Василий Львович смотрел не на него, а на своего племянника, которого опять не узнавал: у Пушкина зубы приоткрылись в оскале, а глаза отяжелели и беспокойно двигались; для чего-то, в каком-то порыве, он приподнял руку.

Но Соболевский стал между противниками и сказал хладнокровно, обращаясь к Пушкину:

   — Я не стал договариваться с секундантами, потому что граф желает примирения.

Пушкин не ответил, но кровь от лица отлила, и руку он опустил.

Заговорил Американец:

   — Дорогой Пушкин, не имею никакого желания продырявить тебя. Ты и прославился как поэт, да и дело старое... Можно бы оставить его без последствий...

   — Но ты пустил грязную молву, ты посмеялся надо мной, — сказал Пушкин.

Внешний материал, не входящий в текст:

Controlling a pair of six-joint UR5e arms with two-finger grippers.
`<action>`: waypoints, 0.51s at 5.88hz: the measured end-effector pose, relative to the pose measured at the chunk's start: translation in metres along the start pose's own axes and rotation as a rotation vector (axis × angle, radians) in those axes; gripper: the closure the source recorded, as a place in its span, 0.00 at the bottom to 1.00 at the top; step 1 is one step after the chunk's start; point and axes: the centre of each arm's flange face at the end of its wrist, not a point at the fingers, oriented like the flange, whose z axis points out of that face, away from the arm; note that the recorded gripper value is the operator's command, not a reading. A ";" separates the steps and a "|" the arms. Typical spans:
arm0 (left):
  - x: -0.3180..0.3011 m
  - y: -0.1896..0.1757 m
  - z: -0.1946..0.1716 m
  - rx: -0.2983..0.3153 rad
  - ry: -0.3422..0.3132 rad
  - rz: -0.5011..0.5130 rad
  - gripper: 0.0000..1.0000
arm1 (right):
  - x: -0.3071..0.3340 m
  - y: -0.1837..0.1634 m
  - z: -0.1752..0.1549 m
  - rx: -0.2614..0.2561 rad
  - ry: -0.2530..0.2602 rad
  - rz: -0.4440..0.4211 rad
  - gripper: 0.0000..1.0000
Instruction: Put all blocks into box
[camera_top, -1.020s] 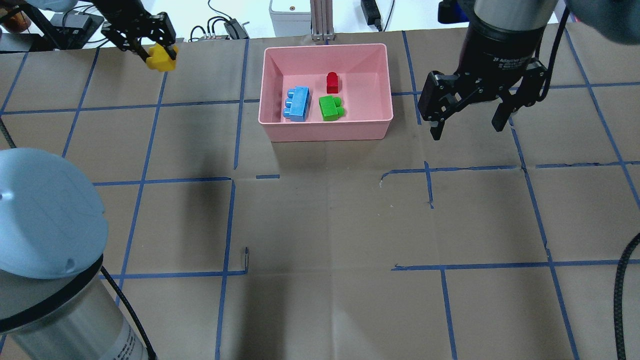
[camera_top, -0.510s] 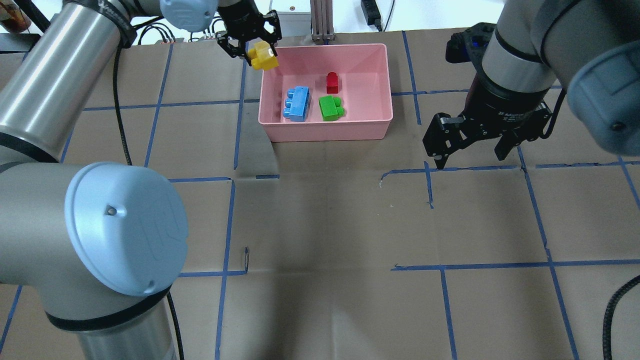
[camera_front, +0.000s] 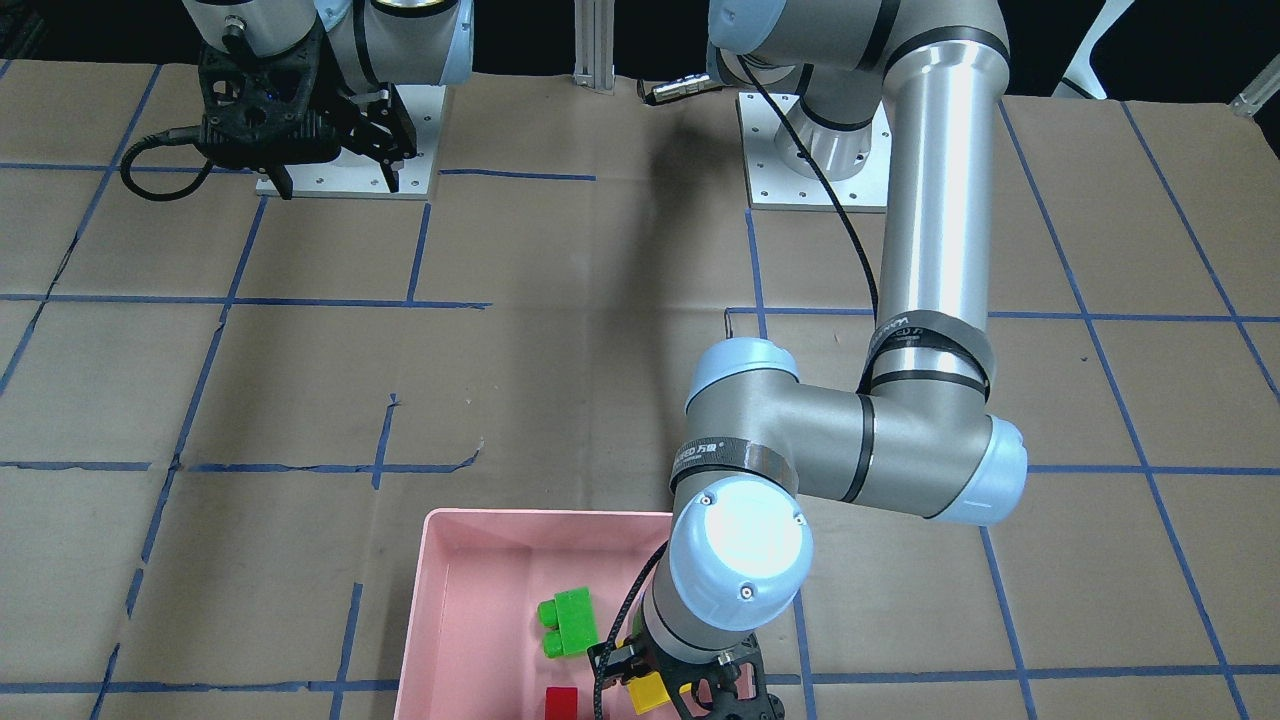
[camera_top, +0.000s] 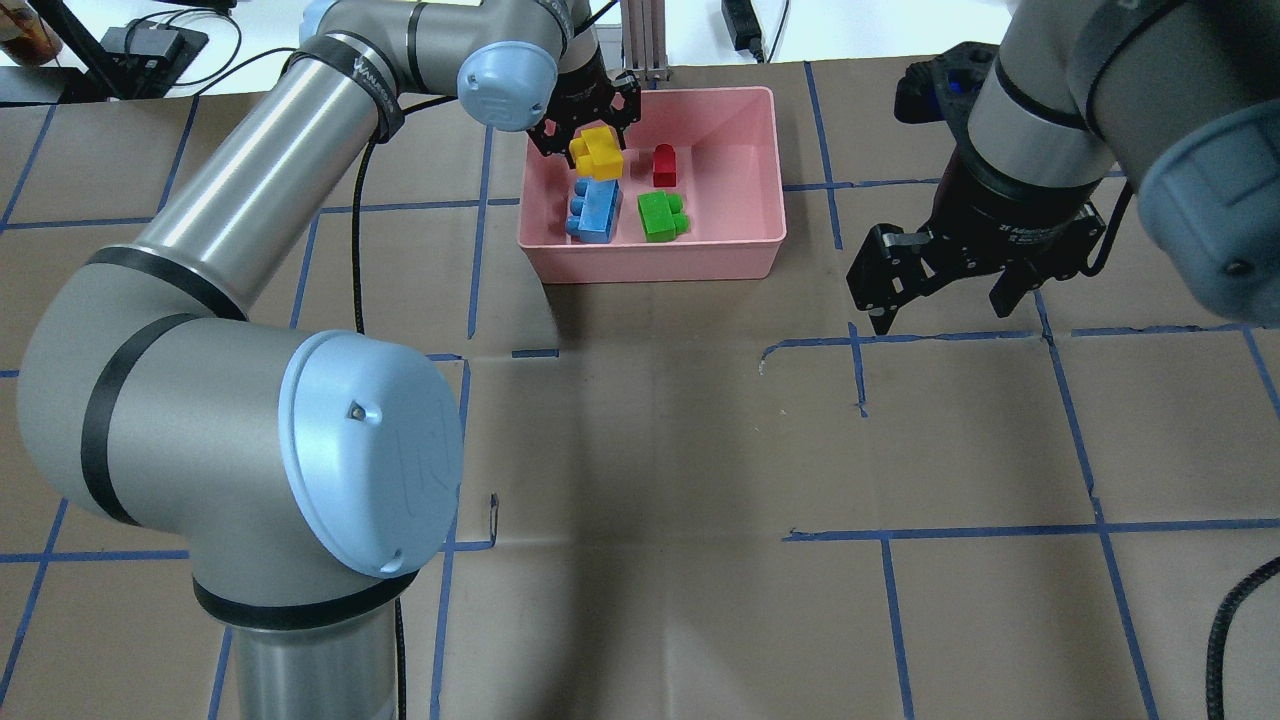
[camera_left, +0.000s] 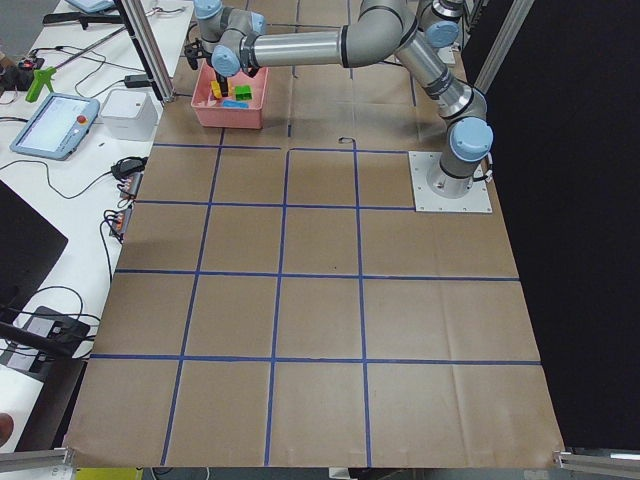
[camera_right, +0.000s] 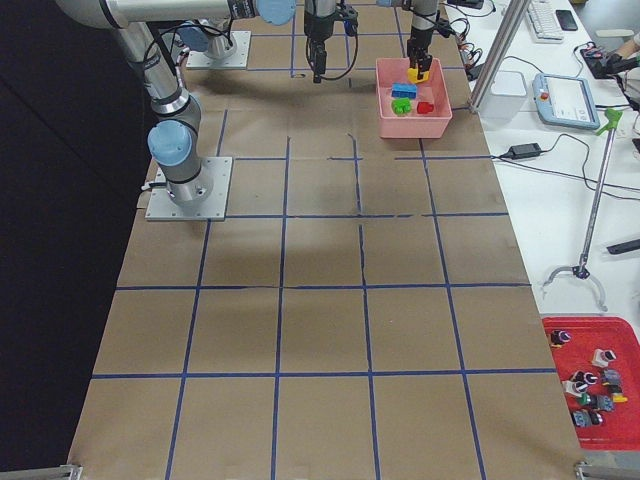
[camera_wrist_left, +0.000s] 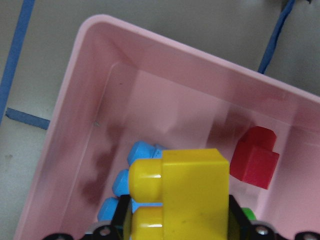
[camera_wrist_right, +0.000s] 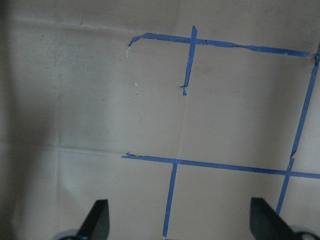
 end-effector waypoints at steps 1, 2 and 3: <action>-0.001 0.000 -0.016 0.026 -0.006 0.007 0.01 | 0.000 0.000 0.000 0.001 0.000 0.000 0.00; -0.008 0.002 -0.049 0.042 -0.015 0.034 0.01 | 0.000 0.000 0.000 0.001 0.000 -0.001 0.00; -0.031 0.003 -0.096 0.034 -0.034 0.083 0.01 | -0.001 -0.001 0.000 0.001 -0.001 -0.001 0.00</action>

   — Не употребляй сильных выражений, — предупредил Толстой-Американец. — Я пошутил, а князь Шаховской пустил шутку по свету... Ну хорошо, я признаю, и при свидетелях, что виноват перед тобой.

Пушкин уже с иным выражением смотрел на человека, который всегда умел очаровывать его бесшабашной удалью и бесстрашием дуэлянта — буяна и предводителя картёжной шайки, в типе которого, может быть, единственно и выразился русский романтизм.

Постепенно разговор сделался спокойнее.

   — Новый государь строго смотрит на дуэли, — сказал Соболевский, и это было весомым соображением. В первые же дни после ссылки, после доверительного разговора с царём — дуэль? Это значило показать себя в самом неблагоприятном свете. Что ж, приходилось учиться благоразумию, признать, что былые времена отошли и наступило новое неведомое царствование.

Противники пожали друг другу руки.

Попили чай и потолковали с Василием Львовичем.

А потом примирившиеся приятели в карете отправились осматривать праздничную Москву.